Раньше он расхваливал артистов, возводя их до небес, теперь же обливал грязью, говорил, что напрасно ходят смотреть таких портачей. «Они так умеют играть на сцене, – говорил он в сердцах, – как я – быть императором. Никто из них даже хорошо петь не умеет. И, кроме того, не велика мудрость стать артистом и играть на сцене…»

И еще сказал, что если б он, Кива Мучник, захотел, то играл бы лучше, чем они. И труппу свою создал бы! Вот рассердится – и им на зло будет играть куда лучше их!

И с того самого дня он вбил себе в голову, что, если захочет, сам будет играть. И куда лучше, чем те бездельники!

– Чудик ты! – говорили мы ему. – Выходит, тот цыган с попкой и шарманкой тебе уже надоел, что ты решил артистом стать?
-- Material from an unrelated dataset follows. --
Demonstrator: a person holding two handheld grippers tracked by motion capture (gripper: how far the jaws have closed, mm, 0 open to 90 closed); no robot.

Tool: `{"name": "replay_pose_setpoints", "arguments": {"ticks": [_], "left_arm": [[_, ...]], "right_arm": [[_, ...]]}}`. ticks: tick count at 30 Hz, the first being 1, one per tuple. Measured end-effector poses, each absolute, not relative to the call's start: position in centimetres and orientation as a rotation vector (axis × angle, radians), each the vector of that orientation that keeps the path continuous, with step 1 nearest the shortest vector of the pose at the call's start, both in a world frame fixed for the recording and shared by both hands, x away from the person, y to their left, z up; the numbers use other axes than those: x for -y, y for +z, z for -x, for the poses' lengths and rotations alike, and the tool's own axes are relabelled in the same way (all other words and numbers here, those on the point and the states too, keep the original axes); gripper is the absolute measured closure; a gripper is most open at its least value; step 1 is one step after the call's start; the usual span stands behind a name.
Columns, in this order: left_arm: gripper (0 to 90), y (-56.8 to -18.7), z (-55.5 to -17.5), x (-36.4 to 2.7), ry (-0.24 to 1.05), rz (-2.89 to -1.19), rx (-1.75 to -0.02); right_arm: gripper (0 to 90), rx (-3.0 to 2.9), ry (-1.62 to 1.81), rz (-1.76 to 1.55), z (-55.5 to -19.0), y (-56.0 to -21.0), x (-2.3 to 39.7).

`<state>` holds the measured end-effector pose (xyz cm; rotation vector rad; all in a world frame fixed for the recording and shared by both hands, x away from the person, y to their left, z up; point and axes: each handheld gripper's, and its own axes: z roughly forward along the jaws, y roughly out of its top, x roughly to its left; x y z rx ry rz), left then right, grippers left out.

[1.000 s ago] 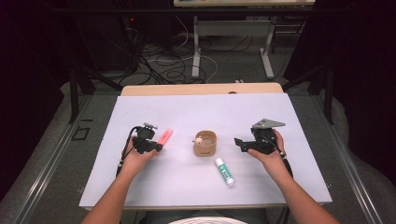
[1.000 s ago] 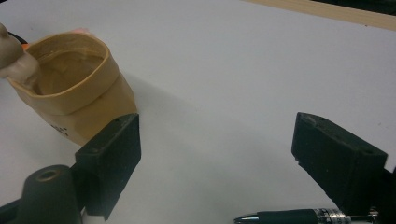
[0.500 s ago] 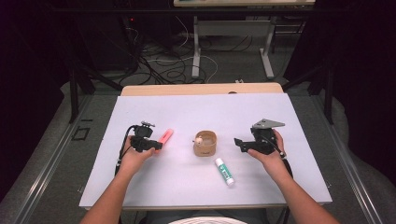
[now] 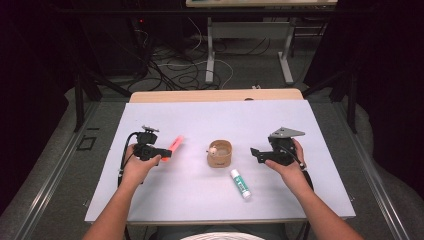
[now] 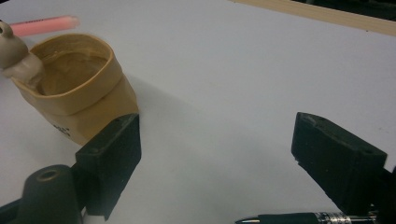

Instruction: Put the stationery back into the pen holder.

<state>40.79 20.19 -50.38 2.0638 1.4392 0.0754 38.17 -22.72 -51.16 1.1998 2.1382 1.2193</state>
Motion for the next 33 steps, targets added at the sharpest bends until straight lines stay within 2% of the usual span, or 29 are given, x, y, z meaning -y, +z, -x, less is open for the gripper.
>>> {"name": "replay_pose_setpoints", "arguments": {"ticks": [7, 16, 33], "left_arm": [[67.3, -49.0, -40.2, -20.3, 0.054, -2.044, -1.419], [67.2, -46.9, -39.2, -20.1, 0.018, -2.021, -1.377], [67.2, -44.3, -37.0, -17.8, -0.032, -2.062, -1.235]], "right_arm": [[16.6, -2.148, 1.210, -1.158, -38.0, -50.9, 22.5], [24.4, -2.194, 1.151, -0.962, -37.3, -50.4, 21.2], [31.4, -2.223, 1.057, -0.567, -35.2, -48.3, 18.0]]}}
– К черту цыгана, попугая, шарманку! – сказал он с большим достоинством. – Мне осточертело бродить по Дворам и подпевать шарманщику. Отец ругает меня, что я занялся шарманкой, а кроме того, попугай что-то приболел и, наверное, скоро помрет. А без попугая не хочу петь! Кроме того, цыган оказался жуликом, обдуривает меня и ничего не платит. Гори он на огне! Прохвост он! Попугая кормит так, что тот не имеет уже сил кричать. Зачем мне нужна вся эта петрушка? Артистом стану. Вот увидите.

А у нашего Кивы слово – железо. Что-что, а упорства в нем на троих. Весь в папашу. Когда он говорит, что будет играть красивее, чем те шарамыжники из балагана, то можете ему поверить. Один голос чего стоит! Если ничего не будет делать на сцене, только петь, и то его будут на руках носить.